Highlights
- Debut: 1995
- Submissions: 19
- Nominations: none
- Oscar winners: none

= List of Bolivian submissions for the Academy Award for Best International Feature Film =

Bolivia has submitted films for the Academy Award for Best International Feature Film (Note: The category was previously named the Academy Award for Best Foreign Language Film, but this was changed to the Academy Award for Best International Feature Film in April 2019, after the Academy deemed the word "Foreign" to be outdated.) since 1995. The award is handed out annually by the United States Academy of Motion Picture Arts and Sciences to a feature-length motion picture produced outside the United States that contains primarily non-English dialogue. It was not created until the 1956 Academy Awards, in which a competitive Academy Award of Merit, known as the Best Foreign Language Film Award, was created for non-English speaking films, and has been given annually since. The Bolivian submission is designated by the Asociación de Cineastas Bolivianos (Asocine).

As of 2026, Bolivia has submitted nineteen films, but none of them were nominated.

==Submissions==
The Academy of Motion Picture Arts and Sciences has invited the film industries of various countries to submit their best film for the Academy Award for Best Foreign Language Film since 1956. The Foreign Language Film Award Committee oversees the process and reviews all the submitted films.
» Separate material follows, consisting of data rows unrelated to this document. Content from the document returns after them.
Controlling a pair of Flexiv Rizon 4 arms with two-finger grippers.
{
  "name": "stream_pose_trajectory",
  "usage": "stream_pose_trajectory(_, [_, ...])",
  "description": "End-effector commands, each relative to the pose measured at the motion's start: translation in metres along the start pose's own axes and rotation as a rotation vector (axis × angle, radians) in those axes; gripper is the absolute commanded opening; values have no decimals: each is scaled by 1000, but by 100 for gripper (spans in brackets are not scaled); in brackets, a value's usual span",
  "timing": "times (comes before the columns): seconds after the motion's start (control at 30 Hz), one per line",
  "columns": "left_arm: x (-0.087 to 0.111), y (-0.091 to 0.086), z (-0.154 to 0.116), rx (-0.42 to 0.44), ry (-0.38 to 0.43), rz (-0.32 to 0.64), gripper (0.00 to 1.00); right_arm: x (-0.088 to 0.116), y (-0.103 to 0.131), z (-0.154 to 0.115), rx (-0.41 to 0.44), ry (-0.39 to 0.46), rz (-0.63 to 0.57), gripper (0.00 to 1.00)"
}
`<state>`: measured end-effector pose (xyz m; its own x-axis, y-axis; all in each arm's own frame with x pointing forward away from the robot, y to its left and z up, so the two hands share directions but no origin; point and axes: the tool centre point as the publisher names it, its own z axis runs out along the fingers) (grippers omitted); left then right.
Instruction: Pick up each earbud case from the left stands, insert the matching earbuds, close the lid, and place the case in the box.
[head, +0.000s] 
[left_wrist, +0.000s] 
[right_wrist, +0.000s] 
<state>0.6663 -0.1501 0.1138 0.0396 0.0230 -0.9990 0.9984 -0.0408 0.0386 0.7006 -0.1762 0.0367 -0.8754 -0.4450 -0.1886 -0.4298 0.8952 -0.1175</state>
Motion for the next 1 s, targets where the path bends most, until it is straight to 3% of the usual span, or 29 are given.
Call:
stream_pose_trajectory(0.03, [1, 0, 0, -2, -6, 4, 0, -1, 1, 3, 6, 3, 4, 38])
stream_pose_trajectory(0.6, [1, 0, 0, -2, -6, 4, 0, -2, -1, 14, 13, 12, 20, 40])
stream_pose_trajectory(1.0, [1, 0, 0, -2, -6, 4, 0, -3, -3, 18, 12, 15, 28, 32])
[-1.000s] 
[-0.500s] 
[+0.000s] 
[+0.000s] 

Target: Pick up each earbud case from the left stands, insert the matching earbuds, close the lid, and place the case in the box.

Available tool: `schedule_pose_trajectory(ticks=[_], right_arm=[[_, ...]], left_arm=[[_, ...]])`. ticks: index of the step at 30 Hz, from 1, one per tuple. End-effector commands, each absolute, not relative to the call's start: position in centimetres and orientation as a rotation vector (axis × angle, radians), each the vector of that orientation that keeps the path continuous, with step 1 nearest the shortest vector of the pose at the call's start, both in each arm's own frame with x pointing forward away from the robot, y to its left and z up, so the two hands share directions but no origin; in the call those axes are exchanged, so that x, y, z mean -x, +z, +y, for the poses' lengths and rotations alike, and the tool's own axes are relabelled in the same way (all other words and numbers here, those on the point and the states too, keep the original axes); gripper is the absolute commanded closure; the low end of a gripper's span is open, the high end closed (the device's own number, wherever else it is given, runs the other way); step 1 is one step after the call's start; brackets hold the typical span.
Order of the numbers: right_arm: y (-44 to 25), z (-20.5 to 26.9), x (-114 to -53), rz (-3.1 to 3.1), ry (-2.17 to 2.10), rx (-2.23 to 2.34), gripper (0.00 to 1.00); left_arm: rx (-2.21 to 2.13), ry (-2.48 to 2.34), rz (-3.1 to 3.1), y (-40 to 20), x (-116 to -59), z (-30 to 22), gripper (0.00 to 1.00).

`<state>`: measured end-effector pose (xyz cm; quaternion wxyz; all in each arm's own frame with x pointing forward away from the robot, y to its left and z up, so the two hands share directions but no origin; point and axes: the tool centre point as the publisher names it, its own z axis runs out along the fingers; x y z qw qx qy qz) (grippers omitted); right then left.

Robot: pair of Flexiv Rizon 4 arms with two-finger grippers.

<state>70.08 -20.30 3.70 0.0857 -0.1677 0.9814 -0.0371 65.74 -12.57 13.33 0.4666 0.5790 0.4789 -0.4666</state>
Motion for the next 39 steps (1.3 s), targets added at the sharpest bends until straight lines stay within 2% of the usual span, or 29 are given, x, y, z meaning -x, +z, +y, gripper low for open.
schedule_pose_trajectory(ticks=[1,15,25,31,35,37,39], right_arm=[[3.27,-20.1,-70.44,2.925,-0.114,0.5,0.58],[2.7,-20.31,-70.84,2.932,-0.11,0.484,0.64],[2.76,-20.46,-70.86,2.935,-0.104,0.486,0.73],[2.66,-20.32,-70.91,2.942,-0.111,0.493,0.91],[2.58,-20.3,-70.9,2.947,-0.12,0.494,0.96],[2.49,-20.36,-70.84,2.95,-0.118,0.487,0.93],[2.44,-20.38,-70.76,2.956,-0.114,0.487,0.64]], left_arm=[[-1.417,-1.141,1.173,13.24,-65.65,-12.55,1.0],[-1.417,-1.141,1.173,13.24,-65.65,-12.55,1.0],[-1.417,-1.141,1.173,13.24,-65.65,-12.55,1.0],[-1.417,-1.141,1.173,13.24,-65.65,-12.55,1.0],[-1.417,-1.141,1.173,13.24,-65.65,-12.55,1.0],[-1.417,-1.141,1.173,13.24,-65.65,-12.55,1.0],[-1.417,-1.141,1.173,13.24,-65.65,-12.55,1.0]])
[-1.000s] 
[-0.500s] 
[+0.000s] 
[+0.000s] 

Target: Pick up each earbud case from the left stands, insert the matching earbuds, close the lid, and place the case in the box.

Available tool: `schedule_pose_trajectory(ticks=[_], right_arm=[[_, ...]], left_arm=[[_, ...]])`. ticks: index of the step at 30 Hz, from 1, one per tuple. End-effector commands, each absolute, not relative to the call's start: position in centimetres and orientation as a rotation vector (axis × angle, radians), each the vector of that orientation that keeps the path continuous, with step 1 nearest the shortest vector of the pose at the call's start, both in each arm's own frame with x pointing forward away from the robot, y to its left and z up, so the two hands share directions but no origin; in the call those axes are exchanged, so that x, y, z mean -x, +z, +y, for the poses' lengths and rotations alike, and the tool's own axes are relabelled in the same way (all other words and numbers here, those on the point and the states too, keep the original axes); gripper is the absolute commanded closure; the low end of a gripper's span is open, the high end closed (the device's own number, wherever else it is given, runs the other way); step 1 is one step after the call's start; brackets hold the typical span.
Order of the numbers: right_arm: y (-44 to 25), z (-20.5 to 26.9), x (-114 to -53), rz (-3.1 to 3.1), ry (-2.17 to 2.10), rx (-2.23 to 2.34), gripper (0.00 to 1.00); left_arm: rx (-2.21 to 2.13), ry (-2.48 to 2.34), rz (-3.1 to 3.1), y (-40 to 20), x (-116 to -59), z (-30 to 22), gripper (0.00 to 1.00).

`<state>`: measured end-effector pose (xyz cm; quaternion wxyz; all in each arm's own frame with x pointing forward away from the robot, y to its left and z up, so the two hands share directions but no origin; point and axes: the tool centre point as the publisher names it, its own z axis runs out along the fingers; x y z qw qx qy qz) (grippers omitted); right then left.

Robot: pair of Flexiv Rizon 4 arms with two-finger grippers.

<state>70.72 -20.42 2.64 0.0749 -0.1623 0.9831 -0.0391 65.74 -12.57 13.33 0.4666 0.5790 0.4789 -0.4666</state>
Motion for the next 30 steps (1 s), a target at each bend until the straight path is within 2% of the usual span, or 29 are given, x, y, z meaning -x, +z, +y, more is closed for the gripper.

Following this, they vote via secret ballot to determine the five nominees for the award.

Three of Bolivia's submissions were directed by Juan Carlos Valdivia.

All films are spoken primarily in Spanish.

Below is a list of the films that have been submitted by Bolivia for review by the academy for the award by year and the respective Academy Awards ceremony.

| Year (Ceremony) | Film title used in nomination | Original title | Language(s) | Director | Result |
| 1995 (68th) | Jonah and the Pink Whale | Jonás y la ballena rosada | Spanish | Juan Carlos Valdivia | Not nominated |
| 2003 (76th) | Sexual Dependency | Dependencia sexual | Spanish, English | Rodrigo Bellott | Not nominated |
| 2005 (78th) | Say Good Morning to Dad^{[A]} | Di buen día a papá | Spanish | Fernando Vargas | Disqualified |
| 2006 (79th) | American Visa |  | Juan Carlos Valdivia | Not nominated |
| 2007 (80th) | Los Andes no creen en Dios^{[B]} | Los Andes no creen en Dios | Antonio Eguino | Disqualified |
| 2009 (82nd) | Zona Sur |  | Spanish, Aymara | Juan Carlos Valdivia | Not nominated |
| 2012 (85th) | Insurgents | Insurgentes | Spanish, Aymara, Quechua | Jorge Sanjinés | Withdrawn |
| 2014 (87th) | Forgotten | Olvidados | Spanish | Carlos Bolado | Not nominated |
| 2016 (89th) | Sealed Cargo | Carga Sellada | Julia Vargas-Weise | Not nominated |
| 2017 (90th) | Dark Skull | Viejo calavera | Kiro Russo | Not nominated |
| 2018 (91st) | The Goalkeeper | Muralla | Rodrigo Patiño | Not nominated |
| 2019 (92nd) | Tu me manques |  | Spanish, English | Rodrigo Bellott | Not nominated |
| 2020 (93rd) | Chaco |  | Aymara, Quechua, Spanish | Diego Mondaca | Not nominated |
| 2021 (94th) | The Great Movement | El Gran Movimiento | Spanish | Kiro Russo | Not nominated |
| 2022 (95th) | Utama |  | Quechua, Spanish | Alejandro Loayza Grisi | Not nominated |
| 2023 (96th) | The Visitor | El visitante | Spanish | Martín Boulocq | Not nominated |
| 2024 (97th) | Own Hand | Mano propia | Rodrigo Patiño | Not nominated |
| 2025 (98th) | The Southern House | La casa del sur | Carina Oroza Daroca and Ramiro Fierro | Not nominated |
| 2026 (99th) | The Condor Daughter | La Hija Cóndor | Quechua, Spanish, English | Álvaro Olmos Torrico | Pending |

==See also==
- List of Academy Award winners and nominees for Best International Feature Film
- List of Academy Award-winning foreign language films

==Notes==
- Bolivia's submission to the 78th Academy Awards, Say Good Morning to Dad, was disqualified because it did not arrive at the academy on time.
- Bolivia submitted Los Andes no creen en Dios for review by the academy at the 80th Academy Awards, but it did not appear on the list of official submissions.